After it was over, I didn't know what to do next. What was I supposed to do now? I had a stack of papers in my lap and lots of work to do – waivers to apply for, waiting lists to add our names to and a bunch of things I could not quite wrap my brain around just yet. So I looked at my super cool, brilliant boy ... knowing he was the exact same kid that he had been a few hours before. And decided he deserved ice cream. Maybe we both deserved ice cream. So we stopped by Orange Leaf on our way home. Okay, frozen yogurt ... not ice cream. Close enough.
Later that day, our family went to Target to pick up a couple of things. (What an extremely normal thing to do after such a defining moment in our lives, you say! Life goes on.) Bowie loves to collect the small plastic zoo animals they have in the toy section, so we let him pick one out.

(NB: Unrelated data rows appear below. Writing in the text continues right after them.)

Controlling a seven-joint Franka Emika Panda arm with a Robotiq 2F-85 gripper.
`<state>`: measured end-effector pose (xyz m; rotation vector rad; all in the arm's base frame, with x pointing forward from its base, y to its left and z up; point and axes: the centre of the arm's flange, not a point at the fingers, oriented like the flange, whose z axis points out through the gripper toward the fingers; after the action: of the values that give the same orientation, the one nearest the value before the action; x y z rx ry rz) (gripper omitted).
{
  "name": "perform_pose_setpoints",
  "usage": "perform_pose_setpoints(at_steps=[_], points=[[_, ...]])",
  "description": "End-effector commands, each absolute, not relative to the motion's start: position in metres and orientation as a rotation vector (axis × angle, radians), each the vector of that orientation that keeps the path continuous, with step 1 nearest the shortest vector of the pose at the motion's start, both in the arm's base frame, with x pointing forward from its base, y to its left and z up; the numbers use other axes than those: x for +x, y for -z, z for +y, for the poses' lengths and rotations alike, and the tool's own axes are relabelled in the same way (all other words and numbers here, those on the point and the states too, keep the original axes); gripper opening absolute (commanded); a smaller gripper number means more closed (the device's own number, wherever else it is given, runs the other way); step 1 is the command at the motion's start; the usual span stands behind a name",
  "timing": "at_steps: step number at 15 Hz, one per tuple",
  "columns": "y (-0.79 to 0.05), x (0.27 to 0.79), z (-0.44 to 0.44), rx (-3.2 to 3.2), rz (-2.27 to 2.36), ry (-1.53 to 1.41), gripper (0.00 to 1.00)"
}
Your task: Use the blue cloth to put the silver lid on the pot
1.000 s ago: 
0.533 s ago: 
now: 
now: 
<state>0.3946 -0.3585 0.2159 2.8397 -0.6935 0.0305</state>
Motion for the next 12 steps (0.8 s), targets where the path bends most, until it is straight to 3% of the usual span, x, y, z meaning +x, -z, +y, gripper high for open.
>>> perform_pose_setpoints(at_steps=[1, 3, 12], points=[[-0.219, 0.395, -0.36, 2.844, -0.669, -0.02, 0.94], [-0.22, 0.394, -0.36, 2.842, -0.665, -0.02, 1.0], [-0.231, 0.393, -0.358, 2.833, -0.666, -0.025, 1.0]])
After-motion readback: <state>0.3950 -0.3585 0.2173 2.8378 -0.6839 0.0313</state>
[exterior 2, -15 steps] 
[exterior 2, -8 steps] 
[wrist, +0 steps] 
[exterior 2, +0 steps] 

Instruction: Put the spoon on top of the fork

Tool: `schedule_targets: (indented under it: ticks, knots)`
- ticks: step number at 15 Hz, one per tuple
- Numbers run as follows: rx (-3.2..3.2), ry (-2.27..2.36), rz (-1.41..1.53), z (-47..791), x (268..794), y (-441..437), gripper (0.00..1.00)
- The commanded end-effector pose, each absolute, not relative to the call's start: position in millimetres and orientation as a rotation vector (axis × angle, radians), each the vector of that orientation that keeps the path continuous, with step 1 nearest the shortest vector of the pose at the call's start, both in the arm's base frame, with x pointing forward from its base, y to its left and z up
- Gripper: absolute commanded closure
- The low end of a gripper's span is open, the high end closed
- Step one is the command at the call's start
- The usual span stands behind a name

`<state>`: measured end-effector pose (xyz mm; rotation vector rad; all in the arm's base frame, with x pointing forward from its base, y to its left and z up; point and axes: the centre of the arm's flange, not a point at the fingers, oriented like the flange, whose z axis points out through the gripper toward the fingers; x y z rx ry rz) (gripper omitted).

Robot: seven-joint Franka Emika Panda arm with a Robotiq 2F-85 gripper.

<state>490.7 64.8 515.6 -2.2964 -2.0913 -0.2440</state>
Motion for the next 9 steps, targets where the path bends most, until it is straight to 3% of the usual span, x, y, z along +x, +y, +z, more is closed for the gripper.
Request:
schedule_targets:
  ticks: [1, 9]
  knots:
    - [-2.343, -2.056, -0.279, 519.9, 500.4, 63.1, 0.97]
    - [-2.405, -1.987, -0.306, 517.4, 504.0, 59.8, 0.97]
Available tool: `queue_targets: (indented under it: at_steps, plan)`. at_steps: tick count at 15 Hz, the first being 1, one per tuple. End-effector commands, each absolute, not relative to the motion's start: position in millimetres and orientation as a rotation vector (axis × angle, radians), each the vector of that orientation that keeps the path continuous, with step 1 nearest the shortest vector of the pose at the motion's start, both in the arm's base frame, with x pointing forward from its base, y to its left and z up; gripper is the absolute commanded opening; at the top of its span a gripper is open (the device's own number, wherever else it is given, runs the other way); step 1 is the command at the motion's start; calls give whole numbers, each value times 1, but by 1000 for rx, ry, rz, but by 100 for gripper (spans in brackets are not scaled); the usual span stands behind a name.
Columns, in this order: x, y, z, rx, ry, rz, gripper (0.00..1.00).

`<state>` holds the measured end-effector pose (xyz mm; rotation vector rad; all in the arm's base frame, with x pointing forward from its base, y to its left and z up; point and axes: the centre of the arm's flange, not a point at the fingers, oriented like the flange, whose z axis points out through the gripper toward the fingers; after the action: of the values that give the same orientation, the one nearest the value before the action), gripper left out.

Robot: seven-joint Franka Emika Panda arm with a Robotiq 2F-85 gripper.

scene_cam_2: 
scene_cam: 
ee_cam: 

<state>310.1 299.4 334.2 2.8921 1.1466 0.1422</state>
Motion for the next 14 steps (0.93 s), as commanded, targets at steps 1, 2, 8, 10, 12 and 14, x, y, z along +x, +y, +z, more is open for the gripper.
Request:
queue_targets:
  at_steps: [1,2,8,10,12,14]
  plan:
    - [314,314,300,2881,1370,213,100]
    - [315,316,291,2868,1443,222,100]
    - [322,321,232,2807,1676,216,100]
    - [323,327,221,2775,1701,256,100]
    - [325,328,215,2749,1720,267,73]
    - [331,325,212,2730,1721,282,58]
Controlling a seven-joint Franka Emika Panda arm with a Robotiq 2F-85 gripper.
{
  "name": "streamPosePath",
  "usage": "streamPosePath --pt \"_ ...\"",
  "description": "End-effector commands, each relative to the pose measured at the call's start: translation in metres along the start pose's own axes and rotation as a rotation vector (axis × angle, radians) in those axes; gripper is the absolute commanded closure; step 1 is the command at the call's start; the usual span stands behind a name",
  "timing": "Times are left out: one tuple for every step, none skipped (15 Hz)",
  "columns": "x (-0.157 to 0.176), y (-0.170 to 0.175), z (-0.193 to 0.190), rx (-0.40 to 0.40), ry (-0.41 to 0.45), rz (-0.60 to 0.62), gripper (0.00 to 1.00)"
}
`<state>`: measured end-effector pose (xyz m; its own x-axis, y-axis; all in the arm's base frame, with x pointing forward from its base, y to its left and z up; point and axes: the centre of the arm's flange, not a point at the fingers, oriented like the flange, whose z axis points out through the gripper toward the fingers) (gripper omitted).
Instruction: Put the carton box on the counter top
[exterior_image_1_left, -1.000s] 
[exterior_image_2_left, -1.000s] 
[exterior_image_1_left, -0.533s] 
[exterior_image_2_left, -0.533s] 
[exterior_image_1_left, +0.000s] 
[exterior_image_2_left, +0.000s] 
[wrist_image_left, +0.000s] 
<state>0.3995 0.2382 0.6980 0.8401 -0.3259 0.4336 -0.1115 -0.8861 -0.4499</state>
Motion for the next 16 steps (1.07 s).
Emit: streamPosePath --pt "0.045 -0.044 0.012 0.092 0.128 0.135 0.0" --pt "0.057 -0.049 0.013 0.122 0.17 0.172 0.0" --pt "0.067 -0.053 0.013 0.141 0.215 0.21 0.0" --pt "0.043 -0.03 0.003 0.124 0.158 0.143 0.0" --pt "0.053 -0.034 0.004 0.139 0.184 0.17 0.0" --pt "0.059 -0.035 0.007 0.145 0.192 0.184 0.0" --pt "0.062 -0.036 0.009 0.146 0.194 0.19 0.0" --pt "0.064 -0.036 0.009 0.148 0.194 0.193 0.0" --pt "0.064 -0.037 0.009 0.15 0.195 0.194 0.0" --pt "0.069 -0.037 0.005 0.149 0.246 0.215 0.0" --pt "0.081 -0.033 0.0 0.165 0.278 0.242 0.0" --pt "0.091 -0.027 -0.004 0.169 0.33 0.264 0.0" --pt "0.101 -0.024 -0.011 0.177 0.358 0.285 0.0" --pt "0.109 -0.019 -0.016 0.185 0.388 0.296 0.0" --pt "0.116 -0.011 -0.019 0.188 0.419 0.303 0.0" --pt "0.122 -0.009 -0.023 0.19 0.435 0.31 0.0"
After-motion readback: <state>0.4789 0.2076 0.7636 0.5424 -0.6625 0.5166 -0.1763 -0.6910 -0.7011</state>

At the checkout lane, he was fidgeting with the tag on his animal (because he hates tags) and was urgently saying 'cut it with scissors.'
Almost immediately, our tall, young cashier bent over and cut the tag off the toy animal. He said 'That tag is bugging him, huh.' and proceeded to make lots of comments about the things we were purchasing. Lots of comments. I looked up and thanked him for cutting the tag and he told me it was a special day. That took me aback ... because yeah, it kind of had been a special day for us too. A day that had not exactly sunk in just yet.
He said "Well, today is a square root day, which is really rare. 4 x 4 = 16, 4 is the square root of 16, 4 and 16 are perfect squares, and it's 4/4/16. He went on about this and then I realized ... I was pretty darn sure our cashier was on the autism spectrum. (I later wrote a letter to Target in praise of this cashier and confirmed this.)
I realize this is a completely random, fragmented story, but this cashier could not have been in a more perfect place at a more perfect time. He was a young adult on the spectrum. He worked at Target. (Yay Target, by the way!) And he was just doing his job, but was also incredible and bright and interesting. And he was unintentionally helping me understand and accept a million things all at once. That everything was going to be alright ... now and in the future.
It's kind of the low-lying constant question in the back of every ASD parent's mind ... what about the future? Then you remind yourself to focus on the now. But that question comes back. This cashier provided a bit of foreshadowing I didn't know I needed. Every single person on the spectrum is totally, completely different. But knowing that kind of makes me want to meet them all. Life with autism might not be a piece of cake; it might be different but it will be alright. Bowie is doing fantastic things. And he will continue to do fantastic things.
We've learned a lot this first year. We've had a lot of ups and downs. And we've had a little refresher on square roots and perfect squares.